• _ACTION ITEM_
Search the records below for "find" and copy every line it turns up in.

AVAILABLE DATA below:

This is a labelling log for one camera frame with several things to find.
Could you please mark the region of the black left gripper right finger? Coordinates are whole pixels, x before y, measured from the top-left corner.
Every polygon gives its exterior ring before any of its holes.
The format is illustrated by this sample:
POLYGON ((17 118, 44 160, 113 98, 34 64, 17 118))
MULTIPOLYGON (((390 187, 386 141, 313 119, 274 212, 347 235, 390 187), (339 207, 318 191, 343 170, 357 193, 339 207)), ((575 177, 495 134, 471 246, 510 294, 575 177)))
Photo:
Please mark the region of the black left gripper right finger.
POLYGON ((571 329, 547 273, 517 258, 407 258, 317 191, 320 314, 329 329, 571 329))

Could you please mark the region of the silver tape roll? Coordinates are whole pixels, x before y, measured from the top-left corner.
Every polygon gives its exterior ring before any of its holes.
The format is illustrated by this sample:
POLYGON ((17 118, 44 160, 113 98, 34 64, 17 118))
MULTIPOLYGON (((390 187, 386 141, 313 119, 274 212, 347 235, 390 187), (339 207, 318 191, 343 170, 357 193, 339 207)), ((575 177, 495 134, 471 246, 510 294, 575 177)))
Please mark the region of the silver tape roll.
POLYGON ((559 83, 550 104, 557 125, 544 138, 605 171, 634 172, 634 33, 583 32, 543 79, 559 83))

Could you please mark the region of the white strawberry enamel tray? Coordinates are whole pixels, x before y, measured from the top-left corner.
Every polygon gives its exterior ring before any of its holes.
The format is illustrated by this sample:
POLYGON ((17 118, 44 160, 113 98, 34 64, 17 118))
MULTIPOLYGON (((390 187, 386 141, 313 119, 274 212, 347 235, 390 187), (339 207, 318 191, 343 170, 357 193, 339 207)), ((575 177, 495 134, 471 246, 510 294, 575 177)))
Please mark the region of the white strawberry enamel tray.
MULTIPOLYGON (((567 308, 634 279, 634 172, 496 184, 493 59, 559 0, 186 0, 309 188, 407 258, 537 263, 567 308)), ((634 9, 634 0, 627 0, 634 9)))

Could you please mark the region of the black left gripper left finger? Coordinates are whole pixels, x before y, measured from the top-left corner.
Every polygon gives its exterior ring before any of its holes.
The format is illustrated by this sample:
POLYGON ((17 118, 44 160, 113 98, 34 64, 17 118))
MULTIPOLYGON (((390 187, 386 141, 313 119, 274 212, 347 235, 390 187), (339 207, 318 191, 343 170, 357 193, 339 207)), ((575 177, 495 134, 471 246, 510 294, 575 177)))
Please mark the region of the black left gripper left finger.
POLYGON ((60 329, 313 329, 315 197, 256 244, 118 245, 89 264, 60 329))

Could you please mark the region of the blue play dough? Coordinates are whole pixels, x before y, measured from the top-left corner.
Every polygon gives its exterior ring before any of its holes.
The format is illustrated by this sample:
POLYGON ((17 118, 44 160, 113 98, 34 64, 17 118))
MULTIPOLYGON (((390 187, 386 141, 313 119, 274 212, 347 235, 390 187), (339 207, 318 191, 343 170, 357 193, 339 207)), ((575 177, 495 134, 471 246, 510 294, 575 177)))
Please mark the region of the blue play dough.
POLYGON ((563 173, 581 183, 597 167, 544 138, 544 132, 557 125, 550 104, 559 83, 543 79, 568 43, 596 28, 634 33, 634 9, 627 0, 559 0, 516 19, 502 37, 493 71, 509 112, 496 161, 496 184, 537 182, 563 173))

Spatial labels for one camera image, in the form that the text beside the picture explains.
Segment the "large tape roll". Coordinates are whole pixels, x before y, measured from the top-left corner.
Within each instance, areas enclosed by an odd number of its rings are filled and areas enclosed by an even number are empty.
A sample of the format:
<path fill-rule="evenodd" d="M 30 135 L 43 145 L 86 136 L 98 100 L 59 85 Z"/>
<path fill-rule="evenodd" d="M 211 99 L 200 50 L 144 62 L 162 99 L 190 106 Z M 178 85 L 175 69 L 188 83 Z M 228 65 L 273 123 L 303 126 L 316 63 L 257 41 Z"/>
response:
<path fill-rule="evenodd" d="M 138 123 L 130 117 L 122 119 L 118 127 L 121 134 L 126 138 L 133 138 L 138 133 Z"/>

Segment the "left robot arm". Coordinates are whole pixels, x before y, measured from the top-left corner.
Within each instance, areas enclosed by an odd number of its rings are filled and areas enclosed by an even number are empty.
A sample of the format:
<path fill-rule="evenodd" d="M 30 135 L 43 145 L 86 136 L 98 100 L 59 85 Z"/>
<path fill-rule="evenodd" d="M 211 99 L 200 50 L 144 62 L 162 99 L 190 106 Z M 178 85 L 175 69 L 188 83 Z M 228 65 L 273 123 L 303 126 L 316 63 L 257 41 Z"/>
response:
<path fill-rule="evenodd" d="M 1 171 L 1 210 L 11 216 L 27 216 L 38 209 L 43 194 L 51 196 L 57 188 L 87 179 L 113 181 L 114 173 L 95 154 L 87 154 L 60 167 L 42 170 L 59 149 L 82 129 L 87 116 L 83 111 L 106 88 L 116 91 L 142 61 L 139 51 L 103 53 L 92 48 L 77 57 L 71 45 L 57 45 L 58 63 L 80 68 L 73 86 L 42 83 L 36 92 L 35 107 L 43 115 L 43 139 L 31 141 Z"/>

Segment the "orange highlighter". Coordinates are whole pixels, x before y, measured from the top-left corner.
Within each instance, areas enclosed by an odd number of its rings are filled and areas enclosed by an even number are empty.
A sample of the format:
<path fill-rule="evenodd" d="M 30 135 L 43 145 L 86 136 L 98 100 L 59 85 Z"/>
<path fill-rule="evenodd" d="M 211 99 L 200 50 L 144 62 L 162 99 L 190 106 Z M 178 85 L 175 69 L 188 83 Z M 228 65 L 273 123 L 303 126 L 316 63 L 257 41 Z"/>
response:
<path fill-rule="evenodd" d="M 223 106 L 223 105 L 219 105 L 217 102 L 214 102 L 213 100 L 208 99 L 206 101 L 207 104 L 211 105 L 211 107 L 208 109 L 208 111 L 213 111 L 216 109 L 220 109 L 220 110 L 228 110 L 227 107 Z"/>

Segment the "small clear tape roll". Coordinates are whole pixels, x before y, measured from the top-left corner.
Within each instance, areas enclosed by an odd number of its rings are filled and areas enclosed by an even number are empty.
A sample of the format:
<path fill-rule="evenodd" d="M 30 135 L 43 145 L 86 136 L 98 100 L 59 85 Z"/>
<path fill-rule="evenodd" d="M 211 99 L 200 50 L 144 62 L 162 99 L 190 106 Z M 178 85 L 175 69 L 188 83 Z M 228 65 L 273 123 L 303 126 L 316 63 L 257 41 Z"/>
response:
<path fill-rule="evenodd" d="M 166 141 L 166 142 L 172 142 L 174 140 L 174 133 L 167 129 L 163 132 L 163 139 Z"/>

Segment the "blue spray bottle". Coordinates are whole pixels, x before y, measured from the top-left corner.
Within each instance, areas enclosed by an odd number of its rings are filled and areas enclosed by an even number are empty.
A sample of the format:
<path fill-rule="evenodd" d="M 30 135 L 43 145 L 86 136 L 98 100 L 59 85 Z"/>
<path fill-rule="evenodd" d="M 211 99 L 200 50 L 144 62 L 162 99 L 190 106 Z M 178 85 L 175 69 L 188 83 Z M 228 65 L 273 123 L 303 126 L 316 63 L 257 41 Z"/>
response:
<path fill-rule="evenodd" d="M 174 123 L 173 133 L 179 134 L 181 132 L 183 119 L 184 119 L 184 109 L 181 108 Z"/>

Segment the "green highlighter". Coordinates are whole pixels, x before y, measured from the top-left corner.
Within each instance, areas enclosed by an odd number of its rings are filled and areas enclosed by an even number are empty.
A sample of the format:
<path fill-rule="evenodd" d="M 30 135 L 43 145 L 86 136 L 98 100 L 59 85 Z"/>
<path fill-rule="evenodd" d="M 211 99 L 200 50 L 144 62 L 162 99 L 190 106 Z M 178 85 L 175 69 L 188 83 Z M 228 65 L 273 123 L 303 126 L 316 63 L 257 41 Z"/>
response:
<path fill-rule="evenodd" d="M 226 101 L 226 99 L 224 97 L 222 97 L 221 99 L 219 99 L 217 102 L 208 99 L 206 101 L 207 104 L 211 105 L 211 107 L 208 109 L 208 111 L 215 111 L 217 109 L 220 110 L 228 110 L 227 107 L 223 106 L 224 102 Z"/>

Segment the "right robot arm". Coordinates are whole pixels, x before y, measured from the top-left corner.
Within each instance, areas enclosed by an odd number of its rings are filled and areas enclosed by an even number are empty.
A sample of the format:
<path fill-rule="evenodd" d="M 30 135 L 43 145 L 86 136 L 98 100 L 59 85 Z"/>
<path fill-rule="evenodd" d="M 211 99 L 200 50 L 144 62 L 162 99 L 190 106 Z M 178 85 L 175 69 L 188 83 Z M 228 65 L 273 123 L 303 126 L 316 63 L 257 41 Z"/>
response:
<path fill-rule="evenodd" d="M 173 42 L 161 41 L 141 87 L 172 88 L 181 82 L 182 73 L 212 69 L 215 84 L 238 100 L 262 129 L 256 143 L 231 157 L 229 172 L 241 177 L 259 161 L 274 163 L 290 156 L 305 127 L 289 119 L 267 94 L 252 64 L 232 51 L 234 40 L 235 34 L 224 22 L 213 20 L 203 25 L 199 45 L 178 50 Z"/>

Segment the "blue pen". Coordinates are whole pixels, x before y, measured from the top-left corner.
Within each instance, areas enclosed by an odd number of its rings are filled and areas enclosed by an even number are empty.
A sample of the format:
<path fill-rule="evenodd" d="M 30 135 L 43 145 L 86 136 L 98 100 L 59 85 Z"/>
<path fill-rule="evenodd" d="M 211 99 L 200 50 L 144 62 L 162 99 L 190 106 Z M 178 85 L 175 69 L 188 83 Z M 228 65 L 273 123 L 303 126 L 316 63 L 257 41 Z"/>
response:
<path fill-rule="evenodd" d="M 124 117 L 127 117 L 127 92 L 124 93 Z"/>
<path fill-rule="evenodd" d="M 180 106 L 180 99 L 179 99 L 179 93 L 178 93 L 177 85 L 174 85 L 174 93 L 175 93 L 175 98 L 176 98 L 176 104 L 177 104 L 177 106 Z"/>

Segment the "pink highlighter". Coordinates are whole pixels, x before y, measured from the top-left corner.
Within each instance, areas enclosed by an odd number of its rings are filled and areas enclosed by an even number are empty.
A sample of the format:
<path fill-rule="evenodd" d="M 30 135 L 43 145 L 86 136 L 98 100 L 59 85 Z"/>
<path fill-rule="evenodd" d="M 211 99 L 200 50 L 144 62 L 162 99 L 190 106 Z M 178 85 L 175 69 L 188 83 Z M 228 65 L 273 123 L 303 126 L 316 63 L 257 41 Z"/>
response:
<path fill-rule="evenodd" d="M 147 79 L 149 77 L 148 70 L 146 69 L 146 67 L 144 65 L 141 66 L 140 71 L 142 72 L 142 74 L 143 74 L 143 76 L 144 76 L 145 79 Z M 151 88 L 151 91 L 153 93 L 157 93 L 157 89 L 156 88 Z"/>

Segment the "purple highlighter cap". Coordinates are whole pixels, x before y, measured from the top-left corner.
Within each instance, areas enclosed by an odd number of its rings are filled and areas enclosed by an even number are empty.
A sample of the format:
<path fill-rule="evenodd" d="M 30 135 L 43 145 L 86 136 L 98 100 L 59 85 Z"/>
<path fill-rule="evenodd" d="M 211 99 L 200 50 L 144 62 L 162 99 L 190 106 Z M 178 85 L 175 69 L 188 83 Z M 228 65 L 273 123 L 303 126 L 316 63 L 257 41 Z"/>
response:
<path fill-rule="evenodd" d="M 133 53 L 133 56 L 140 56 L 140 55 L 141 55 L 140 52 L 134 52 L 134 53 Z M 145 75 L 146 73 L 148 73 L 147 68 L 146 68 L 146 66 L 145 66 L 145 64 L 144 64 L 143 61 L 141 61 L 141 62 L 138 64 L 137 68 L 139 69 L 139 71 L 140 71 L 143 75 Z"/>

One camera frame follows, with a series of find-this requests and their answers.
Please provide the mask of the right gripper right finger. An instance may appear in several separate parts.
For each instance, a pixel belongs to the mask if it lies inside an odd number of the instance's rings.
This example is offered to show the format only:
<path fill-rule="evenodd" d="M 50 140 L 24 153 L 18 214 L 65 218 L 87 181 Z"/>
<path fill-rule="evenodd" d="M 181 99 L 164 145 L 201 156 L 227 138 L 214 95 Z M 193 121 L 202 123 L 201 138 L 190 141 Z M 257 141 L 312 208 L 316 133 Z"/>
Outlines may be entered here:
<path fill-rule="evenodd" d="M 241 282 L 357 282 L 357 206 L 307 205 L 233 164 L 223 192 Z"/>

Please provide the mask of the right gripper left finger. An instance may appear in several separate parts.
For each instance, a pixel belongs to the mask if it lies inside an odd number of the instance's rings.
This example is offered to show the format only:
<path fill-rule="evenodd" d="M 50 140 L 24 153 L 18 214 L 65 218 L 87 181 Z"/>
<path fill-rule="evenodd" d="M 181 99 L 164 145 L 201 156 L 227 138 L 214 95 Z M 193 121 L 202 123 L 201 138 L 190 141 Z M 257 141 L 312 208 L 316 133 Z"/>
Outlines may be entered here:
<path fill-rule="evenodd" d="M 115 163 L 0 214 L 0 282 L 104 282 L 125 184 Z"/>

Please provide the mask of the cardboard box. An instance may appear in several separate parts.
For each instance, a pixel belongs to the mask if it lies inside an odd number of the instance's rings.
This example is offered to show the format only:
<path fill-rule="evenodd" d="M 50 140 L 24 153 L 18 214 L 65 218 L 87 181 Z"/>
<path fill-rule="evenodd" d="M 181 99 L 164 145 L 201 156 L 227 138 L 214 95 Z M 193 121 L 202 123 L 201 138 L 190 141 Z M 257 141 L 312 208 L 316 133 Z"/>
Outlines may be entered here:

End of AVAILABLE DATA.

• _EXPECTED ANSWER_
This is a labelling log for one camera frame with several things to find.
One camera frame follows, with a series of find-this requests and their answers.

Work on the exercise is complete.